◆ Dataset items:

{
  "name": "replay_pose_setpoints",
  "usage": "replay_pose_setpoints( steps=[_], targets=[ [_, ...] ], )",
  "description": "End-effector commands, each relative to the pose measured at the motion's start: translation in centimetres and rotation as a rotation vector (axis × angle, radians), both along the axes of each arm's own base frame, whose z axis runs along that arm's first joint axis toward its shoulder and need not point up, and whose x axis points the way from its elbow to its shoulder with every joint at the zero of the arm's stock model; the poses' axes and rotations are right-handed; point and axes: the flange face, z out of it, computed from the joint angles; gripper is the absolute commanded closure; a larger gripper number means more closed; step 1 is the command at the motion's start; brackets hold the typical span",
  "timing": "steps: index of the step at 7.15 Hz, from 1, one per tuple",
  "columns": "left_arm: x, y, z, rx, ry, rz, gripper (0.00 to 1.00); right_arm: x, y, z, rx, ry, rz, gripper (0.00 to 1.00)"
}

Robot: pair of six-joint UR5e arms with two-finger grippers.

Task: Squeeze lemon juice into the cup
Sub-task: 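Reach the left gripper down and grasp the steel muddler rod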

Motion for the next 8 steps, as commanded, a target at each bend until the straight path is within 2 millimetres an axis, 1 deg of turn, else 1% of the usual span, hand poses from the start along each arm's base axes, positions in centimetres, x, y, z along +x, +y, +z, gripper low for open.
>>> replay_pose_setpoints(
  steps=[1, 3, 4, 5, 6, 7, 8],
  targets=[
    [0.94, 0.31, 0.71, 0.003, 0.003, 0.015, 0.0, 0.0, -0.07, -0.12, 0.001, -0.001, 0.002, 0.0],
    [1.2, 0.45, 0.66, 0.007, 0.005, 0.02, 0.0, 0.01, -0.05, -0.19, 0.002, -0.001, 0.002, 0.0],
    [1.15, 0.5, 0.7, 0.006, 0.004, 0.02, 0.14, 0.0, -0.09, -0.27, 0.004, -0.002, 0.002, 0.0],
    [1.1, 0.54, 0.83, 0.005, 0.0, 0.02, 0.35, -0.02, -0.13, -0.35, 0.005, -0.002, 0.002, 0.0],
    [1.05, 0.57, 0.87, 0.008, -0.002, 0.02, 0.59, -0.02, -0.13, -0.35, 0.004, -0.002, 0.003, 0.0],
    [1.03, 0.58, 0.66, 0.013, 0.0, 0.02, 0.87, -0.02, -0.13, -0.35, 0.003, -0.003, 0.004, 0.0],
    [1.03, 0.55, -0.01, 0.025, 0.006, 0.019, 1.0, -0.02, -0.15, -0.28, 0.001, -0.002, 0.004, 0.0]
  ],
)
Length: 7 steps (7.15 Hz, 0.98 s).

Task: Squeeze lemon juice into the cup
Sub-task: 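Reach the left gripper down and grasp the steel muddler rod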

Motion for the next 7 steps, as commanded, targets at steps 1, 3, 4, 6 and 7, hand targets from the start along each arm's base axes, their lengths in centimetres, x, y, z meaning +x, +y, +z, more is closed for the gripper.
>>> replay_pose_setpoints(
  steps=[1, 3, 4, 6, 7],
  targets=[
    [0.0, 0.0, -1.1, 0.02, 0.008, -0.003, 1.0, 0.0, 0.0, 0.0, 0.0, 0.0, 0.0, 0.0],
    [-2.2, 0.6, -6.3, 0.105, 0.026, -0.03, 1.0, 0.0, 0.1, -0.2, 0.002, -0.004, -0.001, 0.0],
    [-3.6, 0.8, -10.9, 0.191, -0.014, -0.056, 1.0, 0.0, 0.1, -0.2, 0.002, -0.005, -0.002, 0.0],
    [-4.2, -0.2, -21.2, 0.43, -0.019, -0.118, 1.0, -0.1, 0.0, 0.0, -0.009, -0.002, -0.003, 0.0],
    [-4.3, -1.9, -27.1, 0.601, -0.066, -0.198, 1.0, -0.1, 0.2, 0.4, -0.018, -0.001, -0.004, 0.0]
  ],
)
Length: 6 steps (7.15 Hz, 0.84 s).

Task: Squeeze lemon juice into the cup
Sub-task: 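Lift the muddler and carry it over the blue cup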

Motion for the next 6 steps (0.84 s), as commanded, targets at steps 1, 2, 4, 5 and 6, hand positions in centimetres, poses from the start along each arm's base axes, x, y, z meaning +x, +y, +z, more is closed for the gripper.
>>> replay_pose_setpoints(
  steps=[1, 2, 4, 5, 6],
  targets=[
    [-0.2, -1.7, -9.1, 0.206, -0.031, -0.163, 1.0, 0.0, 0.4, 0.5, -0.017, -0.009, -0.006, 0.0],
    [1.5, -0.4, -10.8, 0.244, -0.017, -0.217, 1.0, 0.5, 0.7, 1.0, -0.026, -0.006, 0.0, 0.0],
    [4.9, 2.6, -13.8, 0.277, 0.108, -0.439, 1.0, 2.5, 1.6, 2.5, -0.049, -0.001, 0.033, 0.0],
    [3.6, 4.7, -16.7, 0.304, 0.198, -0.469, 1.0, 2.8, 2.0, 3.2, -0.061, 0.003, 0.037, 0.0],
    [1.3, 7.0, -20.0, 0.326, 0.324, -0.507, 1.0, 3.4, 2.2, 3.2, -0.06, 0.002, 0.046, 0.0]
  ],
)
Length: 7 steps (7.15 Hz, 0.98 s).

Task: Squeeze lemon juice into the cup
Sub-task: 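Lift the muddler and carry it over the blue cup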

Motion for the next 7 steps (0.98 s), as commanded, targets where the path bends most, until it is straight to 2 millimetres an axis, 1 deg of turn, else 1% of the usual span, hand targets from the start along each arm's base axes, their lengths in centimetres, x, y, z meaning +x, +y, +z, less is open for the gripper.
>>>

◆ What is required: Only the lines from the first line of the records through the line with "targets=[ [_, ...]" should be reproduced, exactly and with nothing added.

◆ Exercise solution:
{
  "name": "replay_pose_setpoints",
  "usage": "replay_pose_setpoints( steps=[_], targets=[ [_, ...] ], )",

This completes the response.